RabbitMQ queues in a "down" state lead to high memory consumption

book

Article ID: 293214

calendar_today

Updated On:

Products

VMware RabbitMQ

Issue/Introduction

RabbitMQ Smoke Test failed during an upgrade. 

• Failure [71.625 seconds]
           Smoke tests
           /var/vcap/packages/cf-rabbitmq-smoke-tests/src/rabbitmq-smoke-tests/tests/smoke_tests_test.go:15
             pushes an app, sends, and reads a message from RabbitMQ: plan 'standard' [It]
             /var/vcap/packages/cf-rabbitmq-smoke-tests/src/rabbitmq-smoke-tests/tests/smoke_tests_test.go:82

             Expected
                 <int>: 500
             to be <
                 <int>: 300

 

We checked the health status of the RMQ cluster by logging into the dashboard. The first node was over 7 GB memory, substantially above the high water mark. Checking the queues, we found 8 that were in a down state, labeled "NaN (not a number)".


Environment

Product Version: 2.0

Resolution

The 8 queues in NaN state were removed with the following rabbitmqctl eval command:

rabbitmqctl eval 'Q = rabbit_misc:r(<<"/">>, queue, <<"queue-name">>), rabbit_amqqueue:internal_delete(Q, <<"cli">>).'


Note: By running the rabbitmqctl eval command, you are removing all messages from those queues. This will result in lost messages.

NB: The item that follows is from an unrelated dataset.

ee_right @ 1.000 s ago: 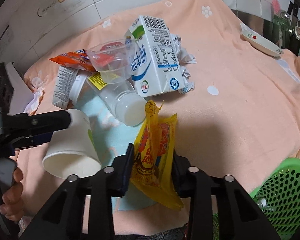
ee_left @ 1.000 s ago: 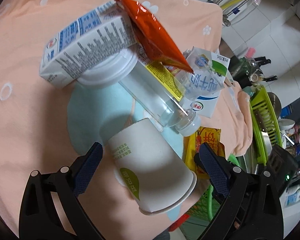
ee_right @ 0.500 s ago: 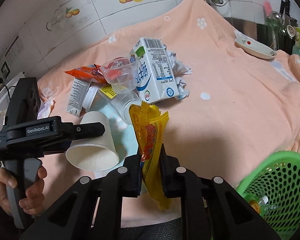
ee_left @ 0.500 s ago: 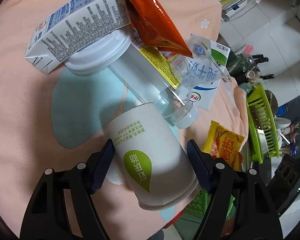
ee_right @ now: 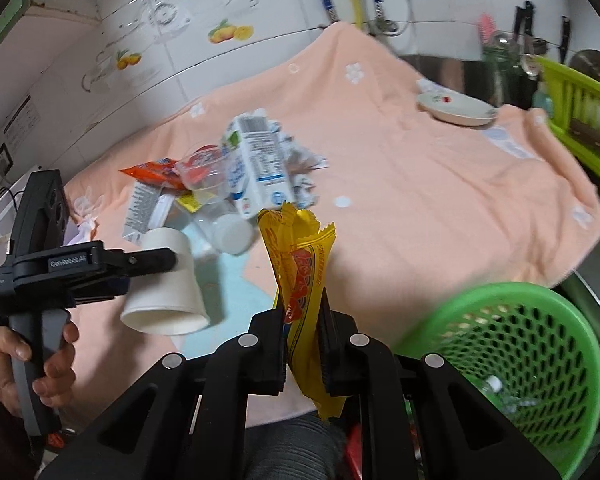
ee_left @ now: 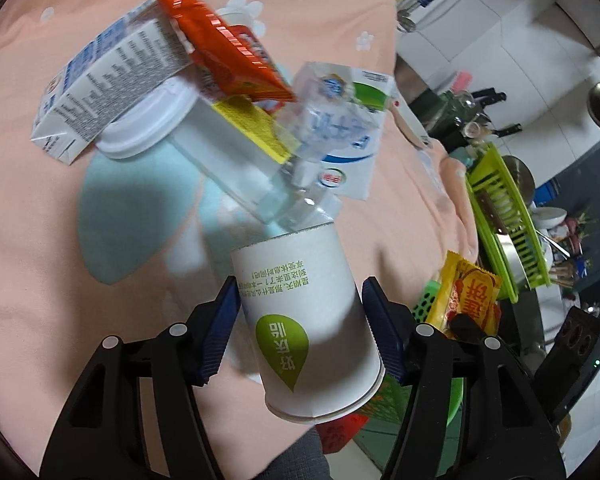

We needed to use this command as they were unable to be deleted via the RabbitMQ Management UI. There are times when you can delete queues in Nan state via the management UI.

The apps which use the queues would automatically recreate them as needed. Then we restarted RabbitMQ.

rabbitmqclt stop_app
rabbitmqclt start_app


This flushed the excess memory in use on the primary node.

After performing these steps, you can re-run the operations which had failed due to RabbitMQ being down. 

ALWAYS check the health of your RabbitMQ cluster before performing maintenance or upgrade tasks.